Wie würde sich das anhören, wenn wir bei einer Begrüßung sagen würden: «Na, du glykotoxischer Knuffel, wie geht's?» Das wäre eine akkurate Übersetzung von «Na, du süßer Knuffel» ins Wissenschaftsdeutsch.
Seit Kurzem bahnt sich eine stille Revolution in der Ernährungslehre an. Der Trend eines halben Jahrhunderts, Fett für alle medizinischen Übel der Neuzeit verantwortlich zu machen, von koronarer Herzkrankheit bis zu metabolischem Syndrom und Adipositas, scheint gebrochen. Ein deutliches Zeichen war für mich, als JAMA INTERNAL MEDICINE die Arbeit von Historikern (!!!) veröffentlichte [1]. In den 1950er Jahren hatten nämlich Epidemiologen noch Zucker und Fett gleichermaßen als mögliche Ursachen für kardiovaskuläre Erkrankungen im Visier. Die historische Arbeit belegt, wie die Zuckerindustrie, mit Hilfe von ein paar strategischen Forschungsdollars dafür sorgte, dass ein Review die Waage in Richtung Fett zeigen ließ [2]. Fett, vor allem gesättigte Fettsäuren, waren von da ab der Schurke Nummer eins. Nationale Ernährungsleitlinien sorgten dafür, dass «Low-Fat» zu einem «Gesundheitsstandard» wurde. Fett wurde wo möglich durch Kohlenhydrate - vor allem Einfachzucker in Bindemitteln, Fruchtzucker und dergleichen - ersetzt. Und die Leute wurden dicker und kränker, immerzu, sodass das metabolische Syndrom schon zur neuen Volksepidemie ausgerufen wurde.

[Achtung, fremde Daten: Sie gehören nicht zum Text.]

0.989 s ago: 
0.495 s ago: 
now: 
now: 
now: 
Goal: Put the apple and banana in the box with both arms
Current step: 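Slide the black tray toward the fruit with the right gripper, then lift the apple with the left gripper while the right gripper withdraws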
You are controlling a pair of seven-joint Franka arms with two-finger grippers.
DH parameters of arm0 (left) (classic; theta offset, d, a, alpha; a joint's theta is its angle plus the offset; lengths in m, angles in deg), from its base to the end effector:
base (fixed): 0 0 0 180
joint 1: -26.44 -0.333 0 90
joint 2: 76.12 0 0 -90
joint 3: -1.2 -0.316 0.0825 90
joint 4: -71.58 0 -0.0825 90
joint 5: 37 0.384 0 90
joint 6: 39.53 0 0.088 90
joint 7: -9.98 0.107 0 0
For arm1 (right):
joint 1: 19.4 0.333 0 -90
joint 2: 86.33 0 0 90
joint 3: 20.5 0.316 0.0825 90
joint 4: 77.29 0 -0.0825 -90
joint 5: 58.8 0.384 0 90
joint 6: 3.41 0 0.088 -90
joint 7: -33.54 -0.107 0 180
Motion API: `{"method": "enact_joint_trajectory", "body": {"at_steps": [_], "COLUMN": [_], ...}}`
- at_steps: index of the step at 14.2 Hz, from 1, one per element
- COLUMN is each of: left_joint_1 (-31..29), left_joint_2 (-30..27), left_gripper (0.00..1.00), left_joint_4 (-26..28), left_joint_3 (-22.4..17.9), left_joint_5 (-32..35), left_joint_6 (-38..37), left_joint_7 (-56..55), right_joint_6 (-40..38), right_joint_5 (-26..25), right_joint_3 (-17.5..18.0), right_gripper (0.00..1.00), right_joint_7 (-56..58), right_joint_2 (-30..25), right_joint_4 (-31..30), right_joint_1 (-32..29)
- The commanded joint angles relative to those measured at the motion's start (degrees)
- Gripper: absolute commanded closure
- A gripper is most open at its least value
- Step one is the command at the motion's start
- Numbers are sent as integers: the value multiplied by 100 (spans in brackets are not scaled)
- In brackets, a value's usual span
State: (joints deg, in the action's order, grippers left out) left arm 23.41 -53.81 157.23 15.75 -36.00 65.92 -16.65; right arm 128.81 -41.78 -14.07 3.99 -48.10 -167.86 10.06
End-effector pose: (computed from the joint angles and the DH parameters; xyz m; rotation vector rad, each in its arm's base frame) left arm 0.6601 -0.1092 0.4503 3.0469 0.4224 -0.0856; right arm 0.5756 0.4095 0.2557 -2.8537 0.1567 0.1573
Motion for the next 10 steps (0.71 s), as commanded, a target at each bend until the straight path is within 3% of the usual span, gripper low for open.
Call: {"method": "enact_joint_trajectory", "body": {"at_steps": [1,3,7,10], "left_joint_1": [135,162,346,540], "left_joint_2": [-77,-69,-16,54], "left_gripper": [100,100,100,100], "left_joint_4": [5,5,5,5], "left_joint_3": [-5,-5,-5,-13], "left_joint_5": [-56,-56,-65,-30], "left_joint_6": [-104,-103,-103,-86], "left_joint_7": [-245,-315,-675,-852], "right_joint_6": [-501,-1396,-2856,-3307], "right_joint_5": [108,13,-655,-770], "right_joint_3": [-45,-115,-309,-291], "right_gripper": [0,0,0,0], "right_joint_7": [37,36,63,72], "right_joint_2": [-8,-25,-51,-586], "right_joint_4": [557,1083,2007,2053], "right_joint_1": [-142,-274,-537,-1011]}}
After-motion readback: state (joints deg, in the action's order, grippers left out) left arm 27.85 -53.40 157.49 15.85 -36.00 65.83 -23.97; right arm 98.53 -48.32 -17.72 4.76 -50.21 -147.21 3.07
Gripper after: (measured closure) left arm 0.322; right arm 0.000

Wir sind offenbar alle einem grandiosen Irrtum aufgesessen, international und global, ein halbes Jahrhundert lang.
Befeuert wurde das ganze durch Ancel Keys. Der publizierte selektierte Daten aus seiner «6-Länder-Studie» [3], die eigentlich eine «22-Länder-Studie» war. Die unpassenden Länder hatte er der Einfachheit halber weggelassen. So konnte er eine anscheinend perfekte Korrelation zwischen Konsum ungesättigter Fettsäuren und koronarer Herzkrankheit belegen. Dass die Daten von Keys gezinkt waren, haben übrigens Statistiker kurz darauf belegt [4], aber das wollte dann schon keiner mehr wissen.
Wir sind offenbar alle einem grandiosen Irrtum aufgesessen, international und global, ein halbes Jahrhundert lang. Denn der Übeltäter ist nicht das Fett, sondern der Zucker, genauer gesagt, die Kohlenhydrate der einfachen Sorte, die ja rasch in Zucker, und, wenn im Überfluss vorhanden, in Triglyceride umgebaut werden, und so in die Fettdepots wandern.
Das dürfte auch der Grund sein, warum ketogene Diäten, also solche, bei denen der Körper sich vor allem von Ketonkörpern ernährt, die bei der Verstoffwechslung von Fett erzeugt werden, allmählich beforscht werden [5,6,7]. Fast alle Körperzellen - außer Tumorzellen - können sich von solchen Ketonkörpern ernähren, auch unsere Neuronen. Deswegen fällt man auch beim Fasten nicht ohnmächtig um. Und einige Forscher gehen sogar davon aus, dass Alzheimer und Demenzerkrankungen als Typ-III-Diabetes angesprochen werden sollten: Aufgrund der Insulinresistenz der Neuronen verhungert das Gehirn trotz - oder aufgrund - eines Überangebots von Zucker [8].
Vielleicht sagen wir jetzt in Zukunft: «Na, du fetter Knuffel»?